Time for NFL owners to make impact off the field?

Calls for influential leaders to enact change

Sally Jenkins viewpoint

CLEVELAND, Ohio (WOIO) - Athletes, coaches, and owners from various professional leagues have weighed in on the anger and unrest in our nation following the death of George Floyd at the hands of a Minneapolis police officer a week ago, and that includes NFL Commissioner Roger Goodell, who issued a statement on Saturday saying the league was "greatly saddened by the tragic events".

Many NFL players saw this as the height of hypocrisy, considering Colin Kaepernick's banishment from the league for kneeling during the National Anthem to protest police brutality against the black community.

And Sally Jenkins, the longtime Washington Post columnist, saw the same thing, writing a column that same day comparing the harm of Kaepernick’s knee to that of the cop’s knee, and asking readers to choose a knee to defend.
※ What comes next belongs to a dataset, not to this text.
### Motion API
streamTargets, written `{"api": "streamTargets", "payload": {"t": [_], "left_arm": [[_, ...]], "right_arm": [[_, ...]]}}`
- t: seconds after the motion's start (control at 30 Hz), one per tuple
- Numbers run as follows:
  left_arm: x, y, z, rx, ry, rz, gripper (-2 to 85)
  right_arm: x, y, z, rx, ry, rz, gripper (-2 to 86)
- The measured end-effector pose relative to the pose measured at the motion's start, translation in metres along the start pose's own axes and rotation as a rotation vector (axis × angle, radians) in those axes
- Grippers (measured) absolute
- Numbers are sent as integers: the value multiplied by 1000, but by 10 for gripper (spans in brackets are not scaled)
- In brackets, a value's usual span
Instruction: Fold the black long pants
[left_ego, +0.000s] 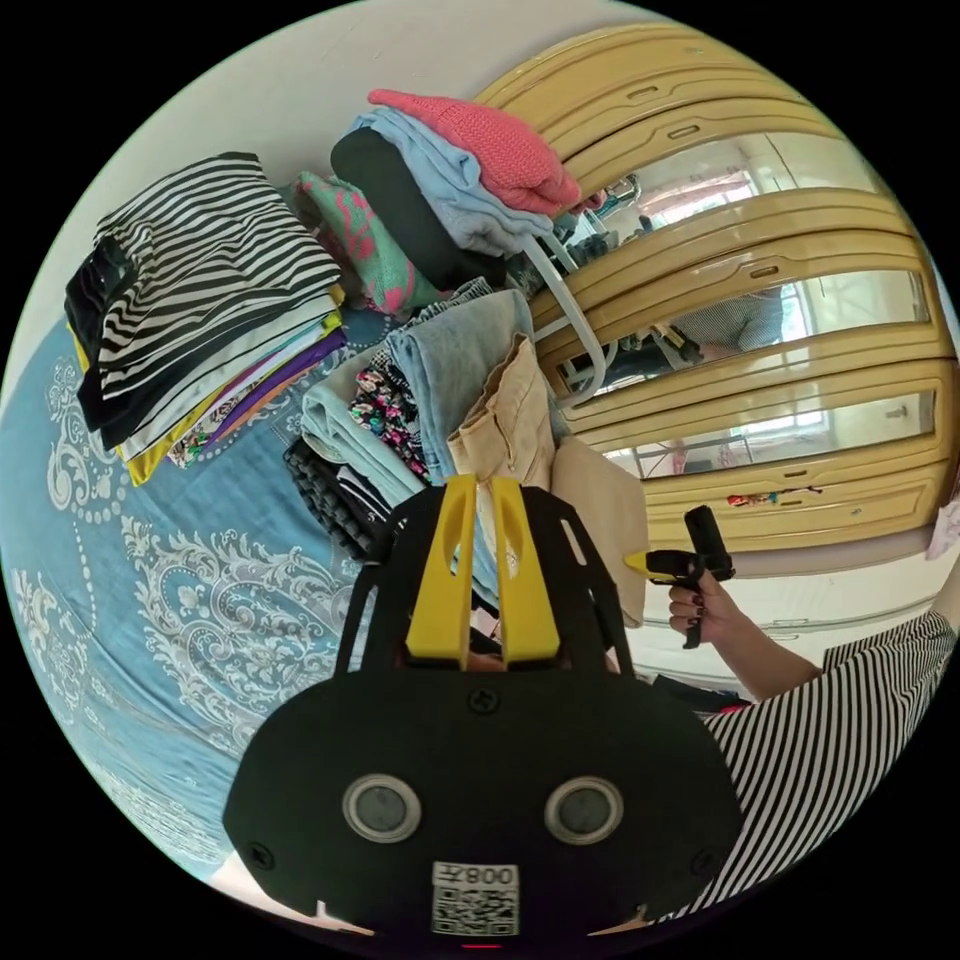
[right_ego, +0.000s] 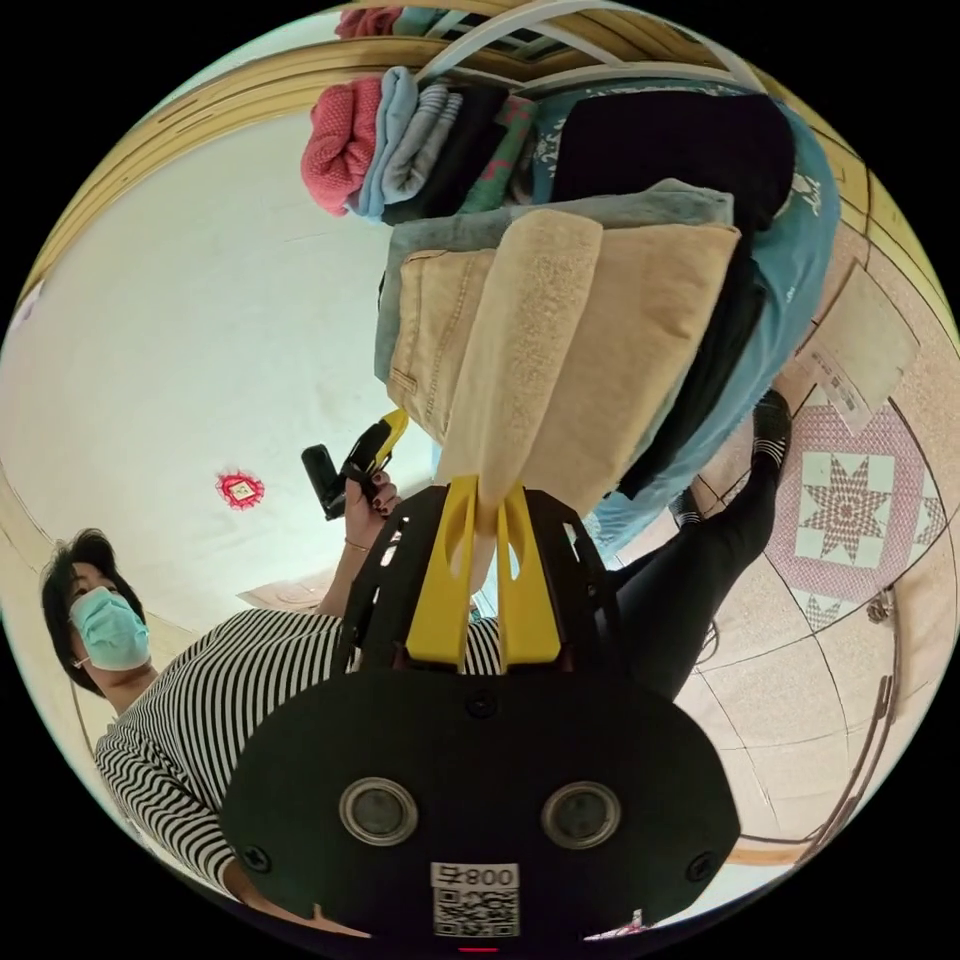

You can still debate Kaepernick's football future, even though it's a long shot he'll ever return, but Jenkins' point is this: this is the time for NFL owners to stand up and initiate real change.

"I think what people would like to see is NFL owners, who are the richest and most influential individuals in their cities, stand up and advocate for real police reform," Jenkins told 19 News on Monday. "Zero tolerance. Loss of pension. Loss of job. Criminal charges reform. I don't know one American, one right-thinking American right now who can live with one more minute of this."

We asked Jenkins if she thinks fans care about players and their communities off the field. She’d like to think they do, because fans hold teams and athletes to higher standards.

As for players speaking out, some may not like it. But it's necessary for change.

"Some people want them (athletes) to be more active, some people say they should just 'shut up and dribble'," Jenkins says. "I think where we go from here societally, hopefully we go to a point where we go 'these aren't other people's issues. These are all of our issues. The welfare of my brother who is a black sportswriter in the press box with me is my concern, and the welfare of a white teammate is a black teammate's concern.

“We’re all each other’s concern. Not his issue or my issue. Our issue.”